Recipes

Wheat & Dairy-Free Macaroni & Cheese

November 24, 2018  Robin R. - Editor Avatar

About

As a kid I loved my Mom’s macaroni and cheese casserole (and still do). The recipe below is a pretty good alternative for those who are wheat and dairy sensitive.

The wine really enhances this recipe. Macaroni casseroles usually call for very sharp cheese for flavour. Dairy-free cheese is generally mild-tasting so the wine helps in this respect.

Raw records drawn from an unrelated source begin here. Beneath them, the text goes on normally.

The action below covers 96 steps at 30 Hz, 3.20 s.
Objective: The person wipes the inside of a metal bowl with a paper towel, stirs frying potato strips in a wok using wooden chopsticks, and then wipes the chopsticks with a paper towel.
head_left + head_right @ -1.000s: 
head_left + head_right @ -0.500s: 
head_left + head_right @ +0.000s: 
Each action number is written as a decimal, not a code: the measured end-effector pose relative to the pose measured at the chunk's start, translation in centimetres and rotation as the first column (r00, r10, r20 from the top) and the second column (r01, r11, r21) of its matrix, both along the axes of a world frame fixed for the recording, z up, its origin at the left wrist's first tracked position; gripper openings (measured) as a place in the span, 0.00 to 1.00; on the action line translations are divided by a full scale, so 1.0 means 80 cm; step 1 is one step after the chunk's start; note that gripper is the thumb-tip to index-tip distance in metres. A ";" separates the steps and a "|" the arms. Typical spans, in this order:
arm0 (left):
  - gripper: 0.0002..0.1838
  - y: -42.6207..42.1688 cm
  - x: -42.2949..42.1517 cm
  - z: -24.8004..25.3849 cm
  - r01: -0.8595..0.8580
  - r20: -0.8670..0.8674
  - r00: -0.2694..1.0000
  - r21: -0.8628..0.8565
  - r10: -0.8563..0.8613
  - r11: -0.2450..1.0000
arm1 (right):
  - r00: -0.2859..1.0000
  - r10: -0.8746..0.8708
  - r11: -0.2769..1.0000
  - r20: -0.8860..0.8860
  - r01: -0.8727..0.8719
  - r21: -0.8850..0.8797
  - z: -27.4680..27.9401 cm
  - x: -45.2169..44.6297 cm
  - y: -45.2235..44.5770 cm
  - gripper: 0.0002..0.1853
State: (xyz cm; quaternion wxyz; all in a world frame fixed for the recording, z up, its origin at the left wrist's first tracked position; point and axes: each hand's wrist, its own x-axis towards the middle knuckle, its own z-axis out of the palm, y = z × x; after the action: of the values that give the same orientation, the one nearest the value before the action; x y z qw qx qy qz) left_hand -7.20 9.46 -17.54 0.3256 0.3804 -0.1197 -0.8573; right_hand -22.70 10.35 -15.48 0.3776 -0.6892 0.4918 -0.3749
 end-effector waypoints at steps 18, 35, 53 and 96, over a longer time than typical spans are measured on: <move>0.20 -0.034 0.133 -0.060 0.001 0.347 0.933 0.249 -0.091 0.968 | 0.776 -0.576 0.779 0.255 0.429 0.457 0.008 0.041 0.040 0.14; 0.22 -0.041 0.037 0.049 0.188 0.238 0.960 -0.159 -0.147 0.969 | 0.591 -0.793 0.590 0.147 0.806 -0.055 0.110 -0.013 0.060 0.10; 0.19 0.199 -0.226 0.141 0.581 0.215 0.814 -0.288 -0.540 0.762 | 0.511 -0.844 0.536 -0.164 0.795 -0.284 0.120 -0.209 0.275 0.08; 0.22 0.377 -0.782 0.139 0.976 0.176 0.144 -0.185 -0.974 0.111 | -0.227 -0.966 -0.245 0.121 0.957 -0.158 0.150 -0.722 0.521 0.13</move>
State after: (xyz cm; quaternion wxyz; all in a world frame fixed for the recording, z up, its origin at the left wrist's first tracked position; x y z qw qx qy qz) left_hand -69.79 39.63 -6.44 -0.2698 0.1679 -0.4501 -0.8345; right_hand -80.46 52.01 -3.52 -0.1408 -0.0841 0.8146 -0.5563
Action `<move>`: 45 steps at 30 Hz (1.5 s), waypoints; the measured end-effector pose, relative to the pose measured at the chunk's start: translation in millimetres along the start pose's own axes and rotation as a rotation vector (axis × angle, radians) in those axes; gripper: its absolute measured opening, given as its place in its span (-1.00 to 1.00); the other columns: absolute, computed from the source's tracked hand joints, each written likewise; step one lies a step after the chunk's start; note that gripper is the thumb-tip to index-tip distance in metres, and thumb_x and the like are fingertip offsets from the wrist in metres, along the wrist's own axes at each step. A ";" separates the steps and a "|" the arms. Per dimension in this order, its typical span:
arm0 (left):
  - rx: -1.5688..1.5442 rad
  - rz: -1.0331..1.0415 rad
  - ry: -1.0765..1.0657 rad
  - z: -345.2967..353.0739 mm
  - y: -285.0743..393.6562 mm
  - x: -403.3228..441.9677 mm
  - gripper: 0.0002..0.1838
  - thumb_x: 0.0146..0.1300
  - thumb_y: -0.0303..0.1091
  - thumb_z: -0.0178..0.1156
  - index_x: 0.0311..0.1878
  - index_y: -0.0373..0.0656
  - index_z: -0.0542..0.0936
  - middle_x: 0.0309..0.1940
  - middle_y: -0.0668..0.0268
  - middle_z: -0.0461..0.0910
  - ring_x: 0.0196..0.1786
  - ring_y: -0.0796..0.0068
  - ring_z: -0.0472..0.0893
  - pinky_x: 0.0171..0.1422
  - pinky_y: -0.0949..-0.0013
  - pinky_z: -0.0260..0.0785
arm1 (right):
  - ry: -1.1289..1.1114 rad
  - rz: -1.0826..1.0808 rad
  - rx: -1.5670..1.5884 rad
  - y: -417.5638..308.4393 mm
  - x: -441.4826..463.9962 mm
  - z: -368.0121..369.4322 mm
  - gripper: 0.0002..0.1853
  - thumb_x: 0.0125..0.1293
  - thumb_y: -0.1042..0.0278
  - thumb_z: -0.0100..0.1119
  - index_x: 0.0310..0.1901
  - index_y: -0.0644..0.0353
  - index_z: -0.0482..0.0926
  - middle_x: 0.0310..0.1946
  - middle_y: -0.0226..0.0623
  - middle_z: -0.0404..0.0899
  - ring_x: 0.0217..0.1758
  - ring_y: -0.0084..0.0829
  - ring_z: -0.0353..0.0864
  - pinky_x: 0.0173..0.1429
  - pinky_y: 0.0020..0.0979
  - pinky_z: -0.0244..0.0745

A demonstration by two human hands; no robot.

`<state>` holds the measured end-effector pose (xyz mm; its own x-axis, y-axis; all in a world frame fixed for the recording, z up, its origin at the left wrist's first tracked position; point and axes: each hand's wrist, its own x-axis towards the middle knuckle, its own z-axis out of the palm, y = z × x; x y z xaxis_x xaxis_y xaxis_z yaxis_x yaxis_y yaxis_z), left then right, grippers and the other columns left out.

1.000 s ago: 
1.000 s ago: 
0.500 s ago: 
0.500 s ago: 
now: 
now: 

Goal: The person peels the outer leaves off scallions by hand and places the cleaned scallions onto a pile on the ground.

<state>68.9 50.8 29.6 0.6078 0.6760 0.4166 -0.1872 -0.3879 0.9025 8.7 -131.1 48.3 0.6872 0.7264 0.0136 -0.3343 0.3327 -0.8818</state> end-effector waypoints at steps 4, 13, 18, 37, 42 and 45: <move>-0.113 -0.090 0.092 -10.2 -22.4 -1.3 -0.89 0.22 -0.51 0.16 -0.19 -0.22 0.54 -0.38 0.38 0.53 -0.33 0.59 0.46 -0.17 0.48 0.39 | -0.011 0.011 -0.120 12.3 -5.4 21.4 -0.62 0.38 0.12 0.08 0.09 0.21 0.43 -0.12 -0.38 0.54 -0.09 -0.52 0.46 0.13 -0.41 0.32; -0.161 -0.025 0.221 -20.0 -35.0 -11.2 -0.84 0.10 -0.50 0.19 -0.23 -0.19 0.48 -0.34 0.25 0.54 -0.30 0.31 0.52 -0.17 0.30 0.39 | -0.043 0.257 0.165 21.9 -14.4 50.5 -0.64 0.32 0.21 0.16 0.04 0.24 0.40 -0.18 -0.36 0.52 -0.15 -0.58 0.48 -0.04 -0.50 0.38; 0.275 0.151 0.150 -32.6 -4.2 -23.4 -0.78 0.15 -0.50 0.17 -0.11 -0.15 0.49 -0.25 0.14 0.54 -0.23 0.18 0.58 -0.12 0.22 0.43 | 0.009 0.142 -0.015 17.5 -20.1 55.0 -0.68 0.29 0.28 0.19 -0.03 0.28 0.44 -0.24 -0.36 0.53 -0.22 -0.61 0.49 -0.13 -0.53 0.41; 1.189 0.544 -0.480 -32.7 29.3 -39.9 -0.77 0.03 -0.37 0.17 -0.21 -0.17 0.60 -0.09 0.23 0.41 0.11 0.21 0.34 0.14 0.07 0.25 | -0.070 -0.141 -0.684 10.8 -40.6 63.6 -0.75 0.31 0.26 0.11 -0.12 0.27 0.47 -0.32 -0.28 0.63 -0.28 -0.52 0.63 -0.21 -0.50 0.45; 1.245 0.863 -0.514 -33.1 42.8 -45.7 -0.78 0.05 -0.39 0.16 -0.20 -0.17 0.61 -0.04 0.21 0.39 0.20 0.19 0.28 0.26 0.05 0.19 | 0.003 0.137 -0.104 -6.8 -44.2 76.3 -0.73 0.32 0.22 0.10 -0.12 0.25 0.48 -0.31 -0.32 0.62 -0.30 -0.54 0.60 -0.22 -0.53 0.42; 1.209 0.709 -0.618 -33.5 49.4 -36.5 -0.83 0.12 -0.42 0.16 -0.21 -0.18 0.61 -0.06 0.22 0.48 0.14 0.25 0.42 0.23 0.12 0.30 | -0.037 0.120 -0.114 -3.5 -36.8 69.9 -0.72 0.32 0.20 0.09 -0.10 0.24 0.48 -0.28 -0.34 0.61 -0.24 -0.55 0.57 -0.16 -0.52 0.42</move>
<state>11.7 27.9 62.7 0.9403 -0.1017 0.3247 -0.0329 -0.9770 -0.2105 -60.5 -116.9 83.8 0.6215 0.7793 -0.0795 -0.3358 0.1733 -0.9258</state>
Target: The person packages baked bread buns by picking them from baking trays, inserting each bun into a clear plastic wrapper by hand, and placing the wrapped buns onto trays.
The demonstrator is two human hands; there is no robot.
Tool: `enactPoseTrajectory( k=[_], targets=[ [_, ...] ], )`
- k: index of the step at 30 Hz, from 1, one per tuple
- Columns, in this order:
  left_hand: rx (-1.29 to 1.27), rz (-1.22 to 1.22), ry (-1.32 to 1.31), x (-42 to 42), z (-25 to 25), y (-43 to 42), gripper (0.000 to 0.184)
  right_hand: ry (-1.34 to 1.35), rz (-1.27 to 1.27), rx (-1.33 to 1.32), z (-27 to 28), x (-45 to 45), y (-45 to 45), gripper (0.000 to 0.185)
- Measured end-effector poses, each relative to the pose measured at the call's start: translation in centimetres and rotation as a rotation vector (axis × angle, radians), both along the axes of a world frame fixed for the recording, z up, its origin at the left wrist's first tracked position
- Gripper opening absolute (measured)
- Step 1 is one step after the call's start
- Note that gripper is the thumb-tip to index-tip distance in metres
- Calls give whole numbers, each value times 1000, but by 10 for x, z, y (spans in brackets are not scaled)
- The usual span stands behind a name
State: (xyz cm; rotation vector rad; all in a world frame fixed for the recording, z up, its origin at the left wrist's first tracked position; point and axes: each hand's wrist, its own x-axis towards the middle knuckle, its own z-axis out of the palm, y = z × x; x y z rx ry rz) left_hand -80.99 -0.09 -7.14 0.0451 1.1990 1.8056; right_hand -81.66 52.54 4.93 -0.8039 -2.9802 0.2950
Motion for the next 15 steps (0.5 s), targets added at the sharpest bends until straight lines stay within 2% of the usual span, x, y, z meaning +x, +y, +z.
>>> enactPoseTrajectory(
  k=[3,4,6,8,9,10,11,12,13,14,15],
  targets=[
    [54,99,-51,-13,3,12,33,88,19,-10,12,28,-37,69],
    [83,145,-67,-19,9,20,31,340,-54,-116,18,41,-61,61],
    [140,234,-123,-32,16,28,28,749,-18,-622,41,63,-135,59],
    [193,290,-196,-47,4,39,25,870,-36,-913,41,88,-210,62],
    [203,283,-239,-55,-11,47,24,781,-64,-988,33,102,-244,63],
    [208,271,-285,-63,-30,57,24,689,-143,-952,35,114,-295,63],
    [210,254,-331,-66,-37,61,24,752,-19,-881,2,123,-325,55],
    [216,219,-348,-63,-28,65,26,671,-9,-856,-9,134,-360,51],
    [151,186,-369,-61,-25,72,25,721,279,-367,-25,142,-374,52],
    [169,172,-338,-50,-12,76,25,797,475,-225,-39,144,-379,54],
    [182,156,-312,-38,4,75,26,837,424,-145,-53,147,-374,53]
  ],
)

I drizzled a little Worcestershire sauce on my serving which enhanced the flavour even further (note that some brands contain malt vinegar which is not suitable for people on a gluten-free diet). I think this would taste better if it was added to the sauce so I modified the recipe to include Worcestershire as an optional ingredient.

Ingredients

Cooked wheat-free or gluten-free elbow macaroni 3 cups
Dry sherry 1/4 cup
Green onions, thinly sliced 2 ea
Plum tomatoes, coarsely sliced 2 ea
Chives, minced 2 Tbsp
Cornstarch 1 tsp
Cold vegetable broth 1 cup
Shredded dairy-free cheddar 1 cup
Dijon mustard 1 Tbsp
Gluten-Free Worcestershire sauce (optional) to taste
Freshly ground black pepper to taste
Salt to taste
Toasted wheat-free or gluten-free bread crumbs 1/2 cup

Directions

  1. Lightly oil a 1.5 quart baking dish and pre-heat oven to 375 F.
  2. Place cooked pasta in a large bowl.
  3. In a skillet, bring sherry to a simmer. Add green onions and sauté for 1 minute. Add tomatoes and chives. Sauté 2 minutes until tomatoes are slightly softened. Toss with pasta and set aside.
  4. In a small bowl, dissolve cornstarch in cold broth and pour into skillet. Heat to simmering. Add dairy-free cheese and whisk over low heat until mixture is thickened. Remove from heat. Stir in mustard, pepper, salt and Worcestershire sauce (if using).
  5. Spoon into casserole dish. Top with bread crumbs and bake for 20 minutes.

Helpful Hints

  1. I used gluten-free brown rice elbows in this recipe, though quinoa would be a better choice if you wanted to boost the protein. If gluten isn’t an issue for you, but you still want a wheat-free dish, you could try noodles made from spelt or kamut.
  2. I did not have any sherry so used white cooking wine instead.
  3. I made this dish with NuTofu soy cheese. It did contain casein which some people need to avoid. Luckily, some excellent brands of dairy-free cheese have come onto the market since I first tried this recipe. I would recommend Daiya cheddar shreds. They melt just like cheese and have no dairy-based ingredients.
  4. There are a few gluten-free Worcestershire sauces on the market such as Wan Ja Shan and The Wizard’s. The Spice Lab makes a gluten-free Worcestershire powder. You can also make your own Worcestershire sauce. Check out this recipe from The Gluten-Free Palette if you are so inclined.
  5. To punch up the protein you could add slices of cooked sausage to the noodles. Vegetarians could use marinated tempeh instead.

Source

This recipe was found on Usenet a long time ago. The original source is unknown.